What will suffice for a true-love knot? Even the rain?
But he has bought grief’s lottery, bought even the rain.

“our glosses / wanting in this world” “Can you remember?”
Anyone! “when we thought / the poets taught” even the rain?

After we died—That was it!—God left us in the dark.
And as we forgot the dark, we forgot even the rain.

In Agha Shahid Ali’s stirring poem “Even the Rain,” the relentless rhythm of rainfall is the backdrop for a deeply poignant meditation on loss, love, and the stark reality of mortality. A thread of nostalgia paints a portrait of personal relationships that once were. Diagnosed with a malignant brain tumour and faced with the undeniable prospect of his approaching end, Ali introduces the sombre theme of death into his narrative.
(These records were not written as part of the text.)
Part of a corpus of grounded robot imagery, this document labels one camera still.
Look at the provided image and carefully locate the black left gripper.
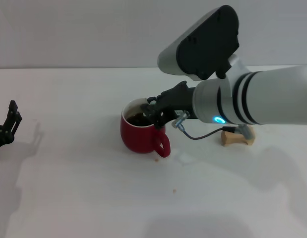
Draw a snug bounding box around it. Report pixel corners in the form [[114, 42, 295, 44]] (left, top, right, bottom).
[[0, 100, 23, 157]]

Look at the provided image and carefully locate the grey right wrist cable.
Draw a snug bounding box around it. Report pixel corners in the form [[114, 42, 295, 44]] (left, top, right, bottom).
[[171, 111, 253, 141]]

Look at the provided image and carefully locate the red ceramic coffee cup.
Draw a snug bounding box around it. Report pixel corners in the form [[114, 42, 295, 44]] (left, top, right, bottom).
[[120, 98, 171, 159]]

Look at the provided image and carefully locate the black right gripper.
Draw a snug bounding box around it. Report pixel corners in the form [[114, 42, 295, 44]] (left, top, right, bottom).
[[141, 81, 197, 129]]

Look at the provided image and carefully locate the light wooden bridge block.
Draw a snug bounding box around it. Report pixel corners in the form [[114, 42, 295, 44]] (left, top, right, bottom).
[[221, 125, 256, 147]]

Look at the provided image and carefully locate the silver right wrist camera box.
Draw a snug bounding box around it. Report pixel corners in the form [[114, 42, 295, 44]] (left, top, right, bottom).
[[157, 4, 241, 81]]

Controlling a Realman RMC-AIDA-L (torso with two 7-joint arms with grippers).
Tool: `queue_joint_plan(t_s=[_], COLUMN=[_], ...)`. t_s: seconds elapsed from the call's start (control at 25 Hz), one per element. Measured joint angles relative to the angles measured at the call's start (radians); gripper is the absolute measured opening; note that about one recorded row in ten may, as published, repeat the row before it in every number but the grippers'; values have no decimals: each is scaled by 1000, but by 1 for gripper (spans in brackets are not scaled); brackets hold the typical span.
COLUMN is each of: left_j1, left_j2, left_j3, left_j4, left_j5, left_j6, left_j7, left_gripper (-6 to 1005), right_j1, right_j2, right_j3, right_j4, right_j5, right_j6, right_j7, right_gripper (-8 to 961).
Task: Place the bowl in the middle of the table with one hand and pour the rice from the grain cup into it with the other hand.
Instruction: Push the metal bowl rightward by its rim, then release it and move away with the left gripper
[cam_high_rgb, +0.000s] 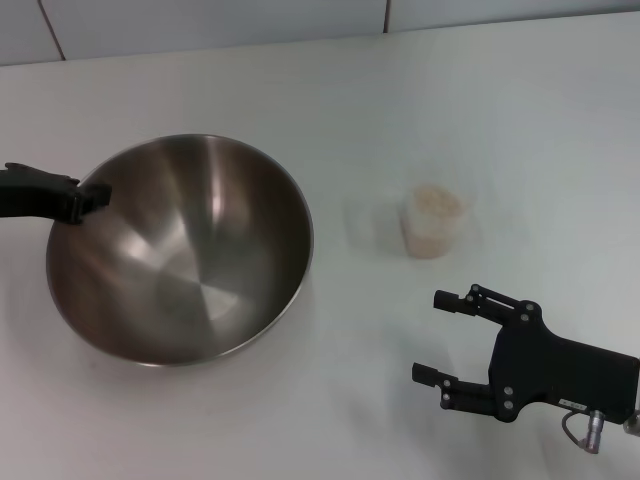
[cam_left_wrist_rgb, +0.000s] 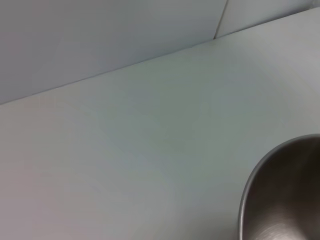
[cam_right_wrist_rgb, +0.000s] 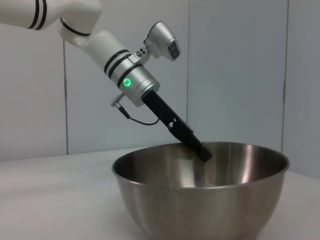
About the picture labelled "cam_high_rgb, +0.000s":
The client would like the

Here, the significance of rain, so vital to our lives and memories, becomes tinged with poignant futility. What meaning does it hold, after all, when faced with the ultimate finality of death?

9. from The Flowering of the Rod by H.D.

I have given
or would have given

life to the grain;
but if it will not grow or ripen

with the rain of beauty,
the rain will return to the cloud

The selected verses from “The Flowering of the Rod” by H.D. explore creation and beauty. H.D., known for her works during the Imagism movement and exploration of feminine themes, employs rain as a meditation on the cycles of giving, receiving, growth, and return that underpin both the natural world and our human experiences.

10. Eros by Louise Glück

It seemed unnecessary to touch you, to see you again.
I wanted only this:
the room, the chair, the sound of the rain falling,
hour after hour, in the warmth of the spring night.

I needed nothing more; I was utterly sated.
My heart had become very small; it took very little to fill it.
I watched the rain falling in heavy sheets over the darkened city —

In Louise Glück’s “Eros”,  we witness the speaker’s evolution from heartbreak to acceptance after the end of a relationship. An undercurrent of empowerment courses through the lines, a quiet assertion of the speaker’s agency and resilience amidst change. The sense of contentment that pervades the poem is not merely a passive state; it is the fruit of a deep, determined inner work. Glück’s use of the rain as a metaphor might also be seen as a symbol for the speaker’s emerging clarity and acceptance, a washing away of the lingering shadows of the past, where heartbreak transforms into healing.

 

 

From Joy Harjo’s celebration of life to Louise Glück’s meditation on love, these poems about rain have mirrored the human condition, resonating with our emotions, echoing our narratives, and bearing witness to our existence. As we navigate through life, may we carry these poems with us—finding comfort, finding connection, finding ourselves in the rhythm of the rain, and the ebb and flow of our experiences.